• **Task instructions**: Write out each record in full and exactly as given. Skip any pictures.

▬▬▬

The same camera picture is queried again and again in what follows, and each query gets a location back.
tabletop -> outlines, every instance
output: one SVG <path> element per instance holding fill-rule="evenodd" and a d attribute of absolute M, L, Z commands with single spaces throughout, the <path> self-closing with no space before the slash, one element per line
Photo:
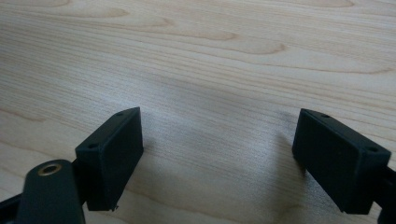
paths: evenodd
<path fill-rule="evenodd" d="M 389 0 L 1 0 L 0 201 L 140 106 L 145 152 L 87 223 L 376 223 L 291 145 L 308 108 L 396 152 L 395 62 Z"/>

black plastic part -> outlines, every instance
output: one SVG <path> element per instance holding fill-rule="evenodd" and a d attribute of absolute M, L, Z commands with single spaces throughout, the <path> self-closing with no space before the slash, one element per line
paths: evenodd
<path fill-rule="evenodd" d="M 5 201 L 0 202 L 0 224 L 14 223 L 17 218 L 18 207 L 21 195 L 15 195 Z"/>
<path fill-rule="evenodd" d="M 48 161 L 28 173 L 16 223 L 85 223 L 70 161 Z"/>
<path fill-rule="evenodd" d="M 302 109 L 292 151 L 341 211 L 369 213 L 388 150 L 328 115 Z"/>
<path fill-rule="evenodd" d="M 114 210 L 143 154 L 140 108 L 113 115 L 76 148 L 80 200 L 92 211 Z"/>

wood grain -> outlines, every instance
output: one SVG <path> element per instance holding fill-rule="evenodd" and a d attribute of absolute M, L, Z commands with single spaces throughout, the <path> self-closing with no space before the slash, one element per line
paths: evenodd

▬▬▬

• **Answer to this exercise**:
The same camera picture is queried again and again in what follows, and each query gets a location back.
tabletop -> outlines, every instance
output: one SVG <path> element per instance holding fill-rule="evenodd" and a d attribute of absolute M, L, Z commands with single spaces throughout, the <path> self-closing with no space before the slash, one element per line
Photo:
paths: evenodd
<path fill-rule="evenodd" d="M 389 0 L 1 0 L 0 201 L 140 106 L 145 152 L 87 223 L 376 223 L 291 145 L 308 108 L 396 152 L 395 62 Z"/>

black plastic part -> outlines, every instance
output: one SVG <path> element per instance holding fill-rule="evenodd" and a d attribute of absolute M, L, Z commands with single spaces throughout, the <path> self-closing with no space before the slash, one element per line
paths: evenodd
<path fill-rule="evenodd" d="M 5 201 L 0 202 L 0 224 L 14 223 L 17 218 L 18 207 L 21 195 L 15 195 Z"/>
<path fill-rule="evenodd" d="M 48 161 L 28 173 L 16 223 L 85 223 L 70 161 Z"/>
<path fill-rule="evenodd" d="M 302 109 L 292 151 L 341 211 L 369 213 L 388 150 L 328 115 Z"/>
<path fill-rule="evenodd" d="M 114 210 L 143 154 L 140 108 L 113 115 L 76 148 L 80 200 L 92 211 Z"/>

wood grain -> outlines, every instance
output: one SVG <path> element per instance holding fill-rule="evenodd" and a d attribute of absolute M, L, Z commands with single spaces throughout, the <path> self-closing with no space before the slash, one element per line
paths: evenodd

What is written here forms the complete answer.